How the Dolphins arrived at this crossroads isn’t important anymore — ownership turnover, transient coaches, under-qualified general managers, burned out football czars, whatever. It has taken the Dolphins front office a while to figure things out — and that’s being kind — but it appears the team is headed in the right direction. That’s the good news.

Unfortunately, most people ages 30 and younger don’t have the slightest clue about the positive transformation under way in Davie. Rutledge simultaneously represents the exception and the glimmer of hope the Dolphins wish to tap this season. He’s a Patriots fan, but he can be swayed. He just wants to see a Brady-like player on a hometown team playing electrifying football.

The lifers, browbeaten so badly for so long, will return with a few wins. They always do. Remember 2008? The Dolphins improved by 10 wins from Cam Cameron’s 1-15 disaster, and the old-timers eventually returned. But the problem now is bigger than that, and it’s going to take more than Chad Pennington to reverse a trend that could eventually undercut the franchise. Hopefully, we’re not there yet, but maybe so.

‘Zero chance’

Hall of Fame receiver Cris Carter, who has lived in South Florida for years, raised a son here, works as a TV football analyst and is an assistant coach at Fort Lauderdale St. Thomas Aquinas, believes the franchise has “zero chance of turning all these little young-cultured dudes into Dolphins fans.”

“It’s not going to happen,” Carter said Friday. “We have tickets for our high school team. ‘Y’all want to go to the Dolphins’ game?’ ‘Nah, coach, I’m going to go to the beach. I’ve been playing ball all week.’ ”

And that’s at St. Thomas Aquinas, a school where Don Shula’s sons sent their children. That place should be popping out Dolphins fans like it does Ivy Leaguers. But apparently, it does not.

“We’re in a special place,” Carter said. “Miami is one of the fastest growing cities in the world. It’s not growing from within. It’s growing from without from all over. And we got a tremendous South American population here. Why should they cheer for the Dolphins? Just cause they live here? That’s the dumbest thing ever.”

That’s not dumb.

“In my eyes it is,” Carter said. “I cheer for the Heat because they’re good. I wasn’t going down there when you had to go through all the bums and everything when they weren’t no good. I wasn’t going down there.”
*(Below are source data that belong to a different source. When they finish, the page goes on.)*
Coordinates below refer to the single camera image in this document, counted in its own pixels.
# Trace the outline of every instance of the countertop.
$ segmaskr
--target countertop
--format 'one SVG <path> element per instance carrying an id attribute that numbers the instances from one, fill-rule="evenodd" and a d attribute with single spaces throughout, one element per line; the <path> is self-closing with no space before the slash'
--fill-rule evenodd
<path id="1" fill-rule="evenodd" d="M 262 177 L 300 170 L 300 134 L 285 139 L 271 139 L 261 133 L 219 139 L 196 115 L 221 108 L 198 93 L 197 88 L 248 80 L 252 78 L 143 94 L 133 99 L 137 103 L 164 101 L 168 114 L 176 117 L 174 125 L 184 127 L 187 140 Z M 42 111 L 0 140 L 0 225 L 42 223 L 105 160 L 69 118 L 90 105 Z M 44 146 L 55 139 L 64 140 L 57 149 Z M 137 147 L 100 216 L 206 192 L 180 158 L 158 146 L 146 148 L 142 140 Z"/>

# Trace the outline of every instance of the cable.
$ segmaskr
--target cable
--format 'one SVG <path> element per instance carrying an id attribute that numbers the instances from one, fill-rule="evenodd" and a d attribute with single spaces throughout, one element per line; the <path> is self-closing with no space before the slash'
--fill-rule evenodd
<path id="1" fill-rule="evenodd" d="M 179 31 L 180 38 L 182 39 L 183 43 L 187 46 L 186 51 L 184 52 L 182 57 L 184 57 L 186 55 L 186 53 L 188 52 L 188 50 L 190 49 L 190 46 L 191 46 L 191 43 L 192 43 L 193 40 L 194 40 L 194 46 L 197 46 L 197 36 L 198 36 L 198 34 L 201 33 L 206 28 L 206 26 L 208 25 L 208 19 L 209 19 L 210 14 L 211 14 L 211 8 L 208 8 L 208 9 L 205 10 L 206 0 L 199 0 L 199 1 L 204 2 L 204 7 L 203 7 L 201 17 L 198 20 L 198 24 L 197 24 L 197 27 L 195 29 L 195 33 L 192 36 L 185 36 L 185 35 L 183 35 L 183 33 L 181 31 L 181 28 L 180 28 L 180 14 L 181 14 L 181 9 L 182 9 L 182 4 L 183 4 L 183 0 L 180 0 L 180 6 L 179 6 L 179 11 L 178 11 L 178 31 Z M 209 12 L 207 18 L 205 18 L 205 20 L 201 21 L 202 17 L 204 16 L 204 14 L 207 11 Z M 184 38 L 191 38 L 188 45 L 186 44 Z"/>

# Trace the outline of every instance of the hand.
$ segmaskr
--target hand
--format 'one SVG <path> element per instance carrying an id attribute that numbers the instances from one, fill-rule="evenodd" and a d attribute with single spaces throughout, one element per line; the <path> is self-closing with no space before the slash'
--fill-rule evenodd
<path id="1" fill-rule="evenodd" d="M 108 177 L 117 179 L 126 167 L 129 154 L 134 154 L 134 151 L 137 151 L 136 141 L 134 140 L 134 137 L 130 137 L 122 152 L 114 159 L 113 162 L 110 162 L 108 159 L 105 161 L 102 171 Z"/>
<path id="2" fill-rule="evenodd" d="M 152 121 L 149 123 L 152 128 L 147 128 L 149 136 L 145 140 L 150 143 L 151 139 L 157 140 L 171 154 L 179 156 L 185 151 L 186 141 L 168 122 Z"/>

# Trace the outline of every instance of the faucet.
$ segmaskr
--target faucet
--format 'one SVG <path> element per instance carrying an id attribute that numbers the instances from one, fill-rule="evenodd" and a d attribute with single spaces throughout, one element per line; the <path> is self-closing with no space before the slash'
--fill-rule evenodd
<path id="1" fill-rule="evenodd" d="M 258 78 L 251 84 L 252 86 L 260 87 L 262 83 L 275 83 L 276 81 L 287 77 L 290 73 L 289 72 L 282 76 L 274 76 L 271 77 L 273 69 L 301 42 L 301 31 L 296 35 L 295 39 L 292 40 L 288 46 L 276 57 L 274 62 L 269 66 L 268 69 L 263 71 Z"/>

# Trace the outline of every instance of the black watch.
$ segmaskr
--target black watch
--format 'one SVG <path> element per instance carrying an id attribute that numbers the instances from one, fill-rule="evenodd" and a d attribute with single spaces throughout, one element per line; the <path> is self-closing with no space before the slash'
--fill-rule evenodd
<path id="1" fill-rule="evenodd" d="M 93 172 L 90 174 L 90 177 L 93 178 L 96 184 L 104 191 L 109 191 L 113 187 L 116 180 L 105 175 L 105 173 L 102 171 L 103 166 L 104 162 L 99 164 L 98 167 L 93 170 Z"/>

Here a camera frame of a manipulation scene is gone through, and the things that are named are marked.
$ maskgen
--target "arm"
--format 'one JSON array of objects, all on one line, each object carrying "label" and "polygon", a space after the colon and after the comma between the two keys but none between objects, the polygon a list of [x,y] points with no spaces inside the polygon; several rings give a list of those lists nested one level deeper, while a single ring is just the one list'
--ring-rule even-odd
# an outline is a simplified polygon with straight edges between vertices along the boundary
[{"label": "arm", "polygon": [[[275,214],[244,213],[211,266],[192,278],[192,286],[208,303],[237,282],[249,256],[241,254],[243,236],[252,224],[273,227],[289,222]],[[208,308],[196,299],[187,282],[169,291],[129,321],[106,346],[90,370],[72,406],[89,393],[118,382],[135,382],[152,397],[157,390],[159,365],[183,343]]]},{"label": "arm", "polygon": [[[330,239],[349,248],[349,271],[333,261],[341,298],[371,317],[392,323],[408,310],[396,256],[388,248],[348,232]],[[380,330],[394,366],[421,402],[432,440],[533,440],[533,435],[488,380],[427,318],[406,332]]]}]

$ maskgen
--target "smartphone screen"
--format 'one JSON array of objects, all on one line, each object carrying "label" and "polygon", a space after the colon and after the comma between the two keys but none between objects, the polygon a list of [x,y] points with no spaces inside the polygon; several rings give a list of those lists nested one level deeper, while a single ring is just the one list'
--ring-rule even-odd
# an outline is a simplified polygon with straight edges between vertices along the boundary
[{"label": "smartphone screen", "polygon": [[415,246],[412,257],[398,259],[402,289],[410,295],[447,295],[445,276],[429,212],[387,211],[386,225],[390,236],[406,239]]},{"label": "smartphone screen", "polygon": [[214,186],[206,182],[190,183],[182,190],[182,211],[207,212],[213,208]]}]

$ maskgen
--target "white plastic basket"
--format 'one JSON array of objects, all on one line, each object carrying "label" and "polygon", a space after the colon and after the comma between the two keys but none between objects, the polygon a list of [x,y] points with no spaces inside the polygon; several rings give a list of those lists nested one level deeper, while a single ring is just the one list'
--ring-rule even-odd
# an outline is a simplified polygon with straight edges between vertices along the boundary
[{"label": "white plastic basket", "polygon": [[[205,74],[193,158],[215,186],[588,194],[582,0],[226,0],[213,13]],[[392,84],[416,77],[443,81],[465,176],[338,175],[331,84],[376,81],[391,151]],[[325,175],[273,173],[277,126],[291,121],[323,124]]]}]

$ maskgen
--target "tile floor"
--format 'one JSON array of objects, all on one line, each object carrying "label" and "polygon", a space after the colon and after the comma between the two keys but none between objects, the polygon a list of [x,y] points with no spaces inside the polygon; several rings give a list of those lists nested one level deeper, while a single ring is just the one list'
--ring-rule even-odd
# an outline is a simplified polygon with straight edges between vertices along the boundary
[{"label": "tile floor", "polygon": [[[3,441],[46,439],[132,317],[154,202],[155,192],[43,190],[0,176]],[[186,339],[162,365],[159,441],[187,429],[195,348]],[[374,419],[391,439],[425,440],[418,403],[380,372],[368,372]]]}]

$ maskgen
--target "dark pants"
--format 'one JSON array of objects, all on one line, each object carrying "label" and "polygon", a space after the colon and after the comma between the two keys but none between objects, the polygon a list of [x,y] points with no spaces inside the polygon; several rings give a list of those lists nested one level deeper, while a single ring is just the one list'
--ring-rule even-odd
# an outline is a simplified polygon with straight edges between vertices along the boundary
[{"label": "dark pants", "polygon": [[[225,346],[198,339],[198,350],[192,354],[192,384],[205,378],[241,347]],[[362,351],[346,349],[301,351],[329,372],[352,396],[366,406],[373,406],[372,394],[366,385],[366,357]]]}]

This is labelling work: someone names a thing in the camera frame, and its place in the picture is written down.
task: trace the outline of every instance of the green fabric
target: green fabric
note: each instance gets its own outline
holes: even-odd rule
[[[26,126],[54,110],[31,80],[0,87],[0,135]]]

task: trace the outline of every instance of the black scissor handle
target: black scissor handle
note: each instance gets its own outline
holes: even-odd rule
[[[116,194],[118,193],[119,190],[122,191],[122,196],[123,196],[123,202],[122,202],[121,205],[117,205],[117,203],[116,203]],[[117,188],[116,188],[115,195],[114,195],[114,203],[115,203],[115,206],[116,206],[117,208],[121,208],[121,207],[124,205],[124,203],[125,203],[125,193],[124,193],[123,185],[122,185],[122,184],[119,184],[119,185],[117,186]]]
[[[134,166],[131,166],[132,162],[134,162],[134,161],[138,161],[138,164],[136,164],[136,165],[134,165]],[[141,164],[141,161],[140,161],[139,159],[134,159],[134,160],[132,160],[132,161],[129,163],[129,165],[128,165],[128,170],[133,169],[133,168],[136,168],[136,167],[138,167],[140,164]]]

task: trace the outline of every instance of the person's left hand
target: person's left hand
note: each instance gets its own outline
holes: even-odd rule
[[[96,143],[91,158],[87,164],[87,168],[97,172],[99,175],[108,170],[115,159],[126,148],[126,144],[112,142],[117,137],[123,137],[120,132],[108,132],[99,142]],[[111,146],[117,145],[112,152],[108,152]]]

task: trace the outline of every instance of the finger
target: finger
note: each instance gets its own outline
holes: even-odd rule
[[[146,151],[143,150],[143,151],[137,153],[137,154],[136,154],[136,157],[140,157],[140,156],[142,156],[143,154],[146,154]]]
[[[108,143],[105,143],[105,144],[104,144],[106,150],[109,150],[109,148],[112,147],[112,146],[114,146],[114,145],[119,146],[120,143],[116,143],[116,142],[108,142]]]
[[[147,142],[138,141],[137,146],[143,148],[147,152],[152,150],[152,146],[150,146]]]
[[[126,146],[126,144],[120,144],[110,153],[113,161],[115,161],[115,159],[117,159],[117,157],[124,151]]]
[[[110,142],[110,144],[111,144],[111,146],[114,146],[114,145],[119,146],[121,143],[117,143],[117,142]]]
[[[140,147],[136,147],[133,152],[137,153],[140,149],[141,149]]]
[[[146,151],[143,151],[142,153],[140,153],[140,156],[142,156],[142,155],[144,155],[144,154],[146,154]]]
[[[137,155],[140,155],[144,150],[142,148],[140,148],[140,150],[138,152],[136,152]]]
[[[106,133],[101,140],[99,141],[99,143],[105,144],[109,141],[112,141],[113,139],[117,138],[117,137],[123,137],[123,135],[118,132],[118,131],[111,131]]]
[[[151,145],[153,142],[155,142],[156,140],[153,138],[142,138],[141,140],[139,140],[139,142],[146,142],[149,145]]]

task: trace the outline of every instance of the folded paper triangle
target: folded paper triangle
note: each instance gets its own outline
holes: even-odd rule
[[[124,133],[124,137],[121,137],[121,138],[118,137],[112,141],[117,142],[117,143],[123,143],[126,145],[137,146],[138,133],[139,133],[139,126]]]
No, Carter is like so many South Florida sports enthusiasts who jumped on the bandwagon when LeBron James signed in the summer of 2010. A debate over whether the Dolphins need to produce stars such as James, Dwyane Wade and Shaquille O’Neal to win over young fans has merit. Carter doesn’t think it’s possible, and people inside the Dolphins front office are clinging to the old-school perception that the NBA is about superstar players and NFL is about superstar teams.

Just win, baby

“You can run the most boring defense and offense in the world, and be the most boring thing in the world, but people will show up because you’re winning,” said Dolphins defensive end Jared Odrick, whose outgoing personality and ferocious play make him arguably the least boring thing about the current Dolphins. “If you’re winning football games … I hope we run all fullback dives the whole game if we win. I don’t care how we get there. We can run the blandest defense as long as we win.

“That’s what’s going to bring people in.”

All sides of the argument have value — maybe all the Dolphins need to do is win — but today’s younger generation, through video games and social media, identifies with stars and excitement like never before. In the past decade, the Heat has had three bona fide, no-doubt-about-it national superstars. Meanwhile, the Dolphins had Jason Taylor on Dancing With The Stars.

“Kids are fans of more people now than ever,” Carter said when asked how video games have impacted the league. “Because now I can play with Julio Jones on my team. I don’t have to be a fan of the Falcons. It makes them more a fan of the league. Kids now are closer to Matty Ice, [Colin] Kaepernick, Russell Wilson, RGIII.”

Tannehill and receiver Mike Wallace have the potential to be in that conversation and win over young fans. Just don’t forget to throw it deep.